Grand Prince of Vladimir (r. 1238–1246)

Yaroslav II Vsevolodovich (Яросла́в II Все́володович; Christian name: Theodore (Феодо́р); 8 February 1191 – 30 September 1246), also transliterated as Iaroslav, was Grand Prince of Vladimir from 1238 to 1246. He collaborated with Batu Khan following the Mongol invasion. According to Giovanni da Pian del Carpine, he was poisoned by Töregene Khatun.

==Prince of Pereyaslav==
Yaroslav was the fourth son of Vsevolod the Big Nest and Maria Shvarnovna.

In 1200, he was sent by his father to rule the town of Pereiaslav near the Kypchak steppes. Six years later, he was summoned by boyars of Halych to rule their city but could not effectively claim the throne. Thereupon he was sent to take Ryazan, but the stubborn opposition of the inhabitants led to the city being burnt. In 1209, Vsevolod sent Yaroslav to oppose Mstislav the Bold in Novgorod. After several battles, the two princes made peace, whereby Yaroslav married Mstislav's daughter.
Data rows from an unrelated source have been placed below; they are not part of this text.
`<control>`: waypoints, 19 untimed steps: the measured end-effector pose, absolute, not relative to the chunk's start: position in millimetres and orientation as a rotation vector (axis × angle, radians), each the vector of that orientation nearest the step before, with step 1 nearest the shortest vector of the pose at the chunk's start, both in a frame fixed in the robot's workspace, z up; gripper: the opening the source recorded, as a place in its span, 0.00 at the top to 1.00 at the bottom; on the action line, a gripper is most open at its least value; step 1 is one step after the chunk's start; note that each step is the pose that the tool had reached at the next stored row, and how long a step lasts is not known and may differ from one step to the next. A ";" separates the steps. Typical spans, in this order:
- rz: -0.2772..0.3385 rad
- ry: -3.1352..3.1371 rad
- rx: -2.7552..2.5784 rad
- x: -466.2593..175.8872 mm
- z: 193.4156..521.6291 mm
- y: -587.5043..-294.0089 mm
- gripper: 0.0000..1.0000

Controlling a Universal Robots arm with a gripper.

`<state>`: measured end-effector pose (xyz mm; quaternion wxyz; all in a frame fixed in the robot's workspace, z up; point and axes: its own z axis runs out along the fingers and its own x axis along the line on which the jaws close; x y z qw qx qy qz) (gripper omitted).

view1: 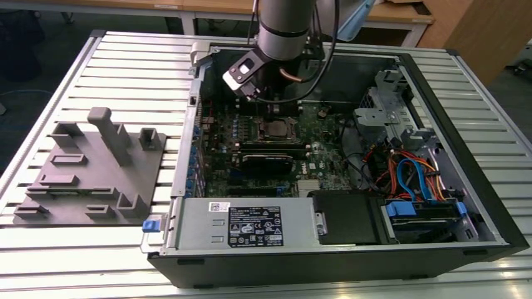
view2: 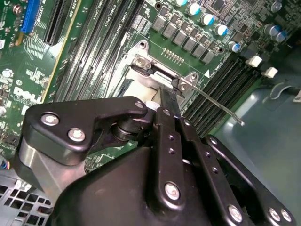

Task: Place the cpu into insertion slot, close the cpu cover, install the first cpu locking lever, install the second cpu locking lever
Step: 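Close the cpu cover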

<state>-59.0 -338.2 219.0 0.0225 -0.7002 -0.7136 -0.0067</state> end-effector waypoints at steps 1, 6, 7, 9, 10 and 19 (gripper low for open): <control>-0.021 -2.210 -2.169 -59.3 217.7 -338.2 0.90; -0.021 -2.210 -2.169 -60.8 212.5 -338.2 0.90; -0.021 -2.210 -2.169 -61.0 211.7 -338.2 0.90; -0.021 -2.210 -2.168 -61.2 210.2 -338.2 0.90; -0.021 -2.210 -2.169 -61.3 209.6 -338.2 0.90; -0.021 -2.210 -2.169 -61.4 204.2 -338.2 0.90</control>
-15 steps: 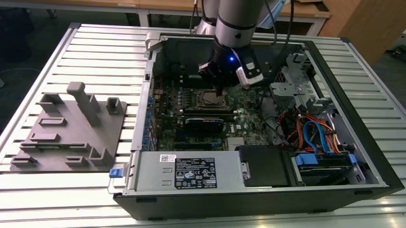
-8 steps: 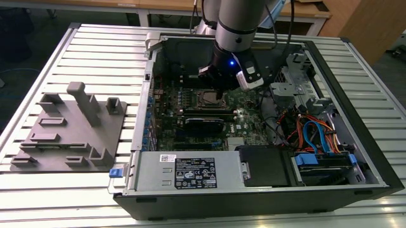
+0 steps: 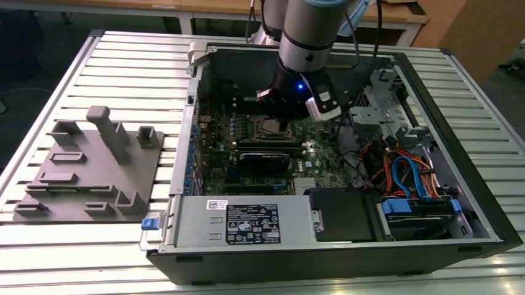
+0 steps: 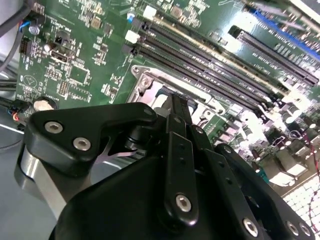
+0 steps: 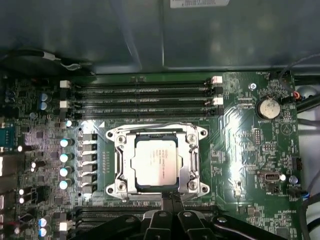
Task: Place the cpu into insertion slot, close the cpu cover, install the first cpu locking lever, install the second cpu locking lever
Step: 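Install the second cpu locking lever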
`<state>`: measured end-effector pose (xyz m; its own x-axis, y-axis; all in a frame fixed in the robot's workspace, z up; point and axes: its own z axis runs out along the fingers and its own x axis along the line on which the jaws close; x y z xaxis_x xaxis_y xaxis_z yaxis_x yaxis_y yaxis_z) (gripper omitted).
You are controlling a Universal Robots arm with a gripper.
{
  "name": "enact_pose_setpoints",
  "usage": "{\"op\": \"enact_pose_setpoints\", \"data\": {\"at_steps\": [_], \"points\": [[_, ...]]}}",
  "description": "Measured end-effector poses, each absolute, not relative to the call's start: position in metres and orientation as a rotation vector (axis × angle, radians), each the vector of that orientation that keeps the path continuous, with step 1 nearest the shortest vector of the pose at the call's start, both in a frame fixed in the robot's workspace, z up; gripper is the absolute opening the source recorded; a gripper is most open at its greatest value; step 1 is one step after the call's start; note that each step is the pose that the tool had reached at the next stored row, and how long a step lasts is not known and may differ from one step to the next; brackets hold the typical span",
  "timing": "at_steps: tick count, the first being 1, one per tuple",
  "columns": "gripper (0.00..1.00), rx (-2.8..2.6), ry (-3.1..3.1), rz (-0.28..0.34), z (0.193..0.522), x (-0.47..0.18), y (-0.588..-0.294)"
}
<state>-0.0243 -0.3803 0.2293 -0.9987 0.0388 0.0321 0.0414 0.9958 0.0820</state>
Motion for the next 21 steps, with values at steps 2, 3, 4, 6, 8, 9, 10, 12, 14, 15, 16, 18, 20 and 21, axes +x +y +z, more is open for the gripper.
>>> {"op": "enact_pose_setpoints", "data": {"at_steps": [2,3,4,6,8,9,10,12,14,15,16,18,20,21], "points": [[0.10,-0.063,-3.108,-0.129,0.229,-0.024,-0.382],[0.10,-0.063,-3.108,-0.129,0.229,-0.024,-0.383],[0.10,-0.062,-3.108,-0.129,0.229,-0.024,-0.384],[0.10,-0.063,-3.107,-0.134,0.229,-0.025,-0.385],[0.10,-0.062,-3.106,-0.150,0.229,-0.028,-0.386],[0.10,-0.062,-3.106,-0.161,0.229,-0.030,-0.387],[0.10,-0.062,-3.105,-0.171,0.229,-0.031,-0.388],[0.10,-0.062,-3.104,-0.182,0.229,-0.032,-0.392],[0.10,-0.062,-3.104,-0.184,0.229,-0.032,-0.395],[0.10,-0.062,-3.104,-0.186,0.229,-0.033,-0.396],[0.10,-0.062,-3.104,-0.188,0.228,-0.034,-0.396],[0.10,-0.061,-3.104,-0.191,0.227,-0.036,-0.396],[0.10,-0.061,-3.103,-0.195,0.226,-0.041,-0.396],[0.10,-0.061,-3.103,-0.197,0.225,-0.044,-0.396]]}}
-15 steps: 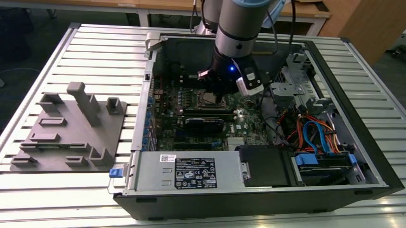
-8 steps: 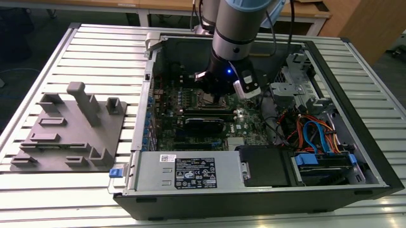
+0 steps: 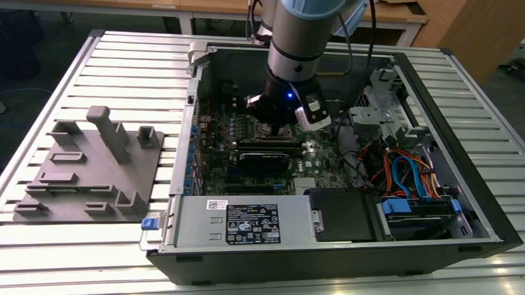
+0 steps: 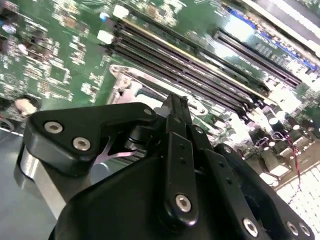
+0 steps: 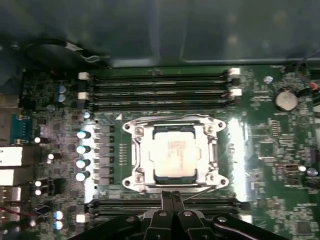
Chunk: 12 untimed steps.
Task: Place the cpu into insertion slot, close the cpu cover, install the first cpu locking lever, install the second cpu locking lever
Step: 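Install the second cpu locking lever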
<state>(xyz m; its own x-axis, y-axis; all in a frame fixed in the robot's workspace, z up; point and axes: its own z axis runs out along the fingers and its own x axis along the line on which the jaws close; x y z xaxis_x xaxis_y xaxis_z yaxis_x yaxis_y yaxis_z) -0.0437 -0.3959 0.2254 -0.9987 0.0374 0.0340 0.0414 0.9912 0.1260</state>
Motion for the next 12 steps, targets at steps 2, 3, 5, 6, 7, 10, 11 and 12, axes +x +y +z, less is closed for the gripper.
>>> {"op": "enact_pose_setpoints", "data": {"at_steps": [2,3,5,6,7,10,11,12], "points": [[0.10,-0.061,-3.102,-0.204,0.224,-0.047,-0.396],[0.10,-0.061,-3.102,-0.211,0.224,-0.048,-0.397],[0.10,-0.061,-3.100,-0.230,0.224,-0.050,-0.398],[0.10,-0.060,-3.099,-0.241,0.223,-0.051,-0.399],[0.10,-0.060,-3.098,-0.252,0.223,-0.051,-0.400],[0.10,-0.060,-3.097,-0.267,0.223,-0.052,-0.404],[0.10,-0.060,-3.097,-0.267,0.223,-0.052,-0.406],[0.10,-0.060,-3.097,-0.267,0.223,-0.052,-0.407]]}}
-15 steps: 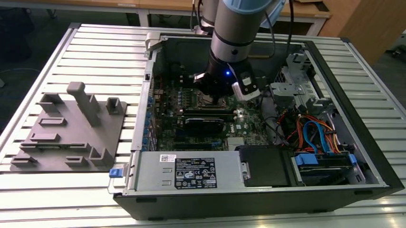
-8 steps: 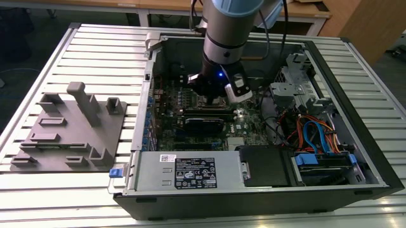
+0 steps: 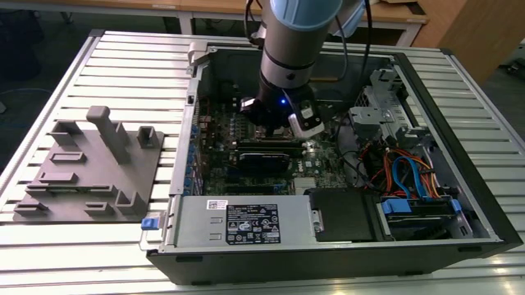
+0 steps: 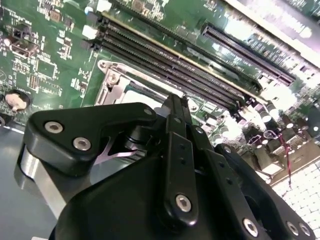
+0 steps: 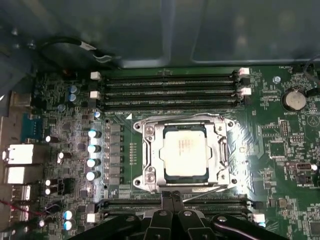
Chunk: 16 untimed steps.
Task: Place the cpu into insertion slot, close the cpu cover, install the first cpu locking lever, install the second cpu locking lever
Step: 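Install the second cpu locking lever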
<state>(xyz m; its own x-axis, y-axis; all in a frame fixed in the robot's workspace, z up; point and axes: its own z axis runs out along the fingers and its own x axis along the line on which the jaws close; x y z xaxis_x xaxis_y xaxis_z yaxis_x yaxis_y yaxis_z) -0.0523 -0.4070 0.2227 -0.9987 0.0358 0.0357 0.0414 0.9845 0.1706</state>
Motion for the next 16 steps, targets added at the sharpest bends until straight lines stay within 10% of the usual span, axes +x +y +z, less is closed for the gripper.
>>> {"op": "enact_pose_setpoints", "data": {"at_steps": [16], "points": [[0.10,-0.061,-3.092,-0.318,0.211,-0.072,-0.415]]}}
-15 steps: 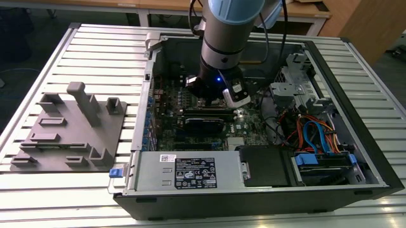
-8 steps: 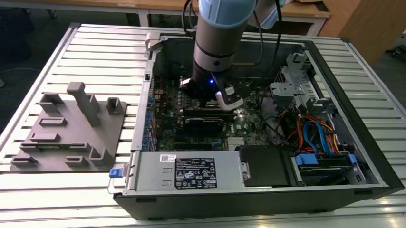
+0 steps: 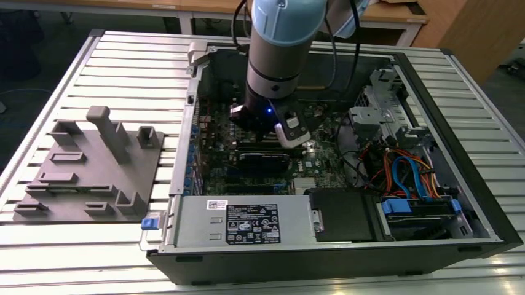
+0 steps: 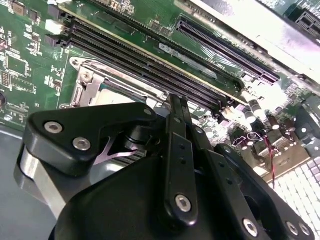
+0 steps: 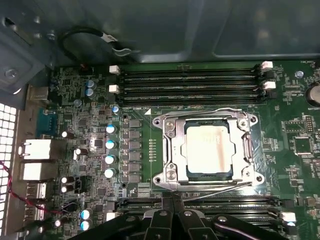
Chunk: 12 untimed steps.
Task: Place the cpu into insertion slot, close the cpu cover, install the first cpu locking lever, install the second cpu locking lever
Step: 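Install the second cpu locking lever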
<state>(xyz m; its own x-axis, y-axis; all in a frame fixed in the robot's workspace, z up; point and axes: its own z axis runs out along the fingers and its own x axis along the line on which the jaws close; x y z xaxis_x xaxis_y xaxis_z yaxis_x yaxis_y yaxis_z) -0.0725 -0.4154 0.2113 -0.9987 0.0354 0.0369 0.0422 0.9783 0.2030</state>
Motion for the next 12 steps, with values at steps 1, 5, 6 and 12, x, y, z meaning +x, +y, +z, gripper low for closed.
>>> {"op": "enact_pose_setpoints", "data": {"at_steps": [1,5,6,12], "points": [[0.10,-0.061,-3.091,-0.322,0.2102,-0.0725,-0.4155],[0.10,-0.061,-3.089,-0.342,0.2069,-0.0728,-0.4158],[0.10,-0.062,-3.088,-0.349,0.2064,-0.0729,-0.4163],[0.10,-0.069,-3.083,-0.391,0.2028,-0.0737,-0.4177]]}}
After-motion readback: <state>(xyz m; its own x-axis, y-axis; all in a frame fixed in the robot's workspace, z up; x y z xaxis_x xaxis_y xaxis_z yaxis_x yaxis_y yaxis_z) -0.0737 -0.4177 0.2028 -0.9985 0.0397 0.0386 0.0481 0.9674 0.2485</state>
Upon his deathbed, Vsevolod the Big Nest bequeathed to him Pereslavl-Zalessky. In the conflict between his elder brothers Konstantin and Yuri, Yaroslav supported the latter. In 1215, he accepted the offer of the Novgorodians to become their prince but, desiring revenge for their former treachery, captured Torzhok and blocked its supplies of grain to Novgorod. Several months later, he was defeated by his father-in-law on the Lipitsa River and had to retreat to Pereslavl; a helmet that he lost during the battle would be retrieved by archaeologists in 1808.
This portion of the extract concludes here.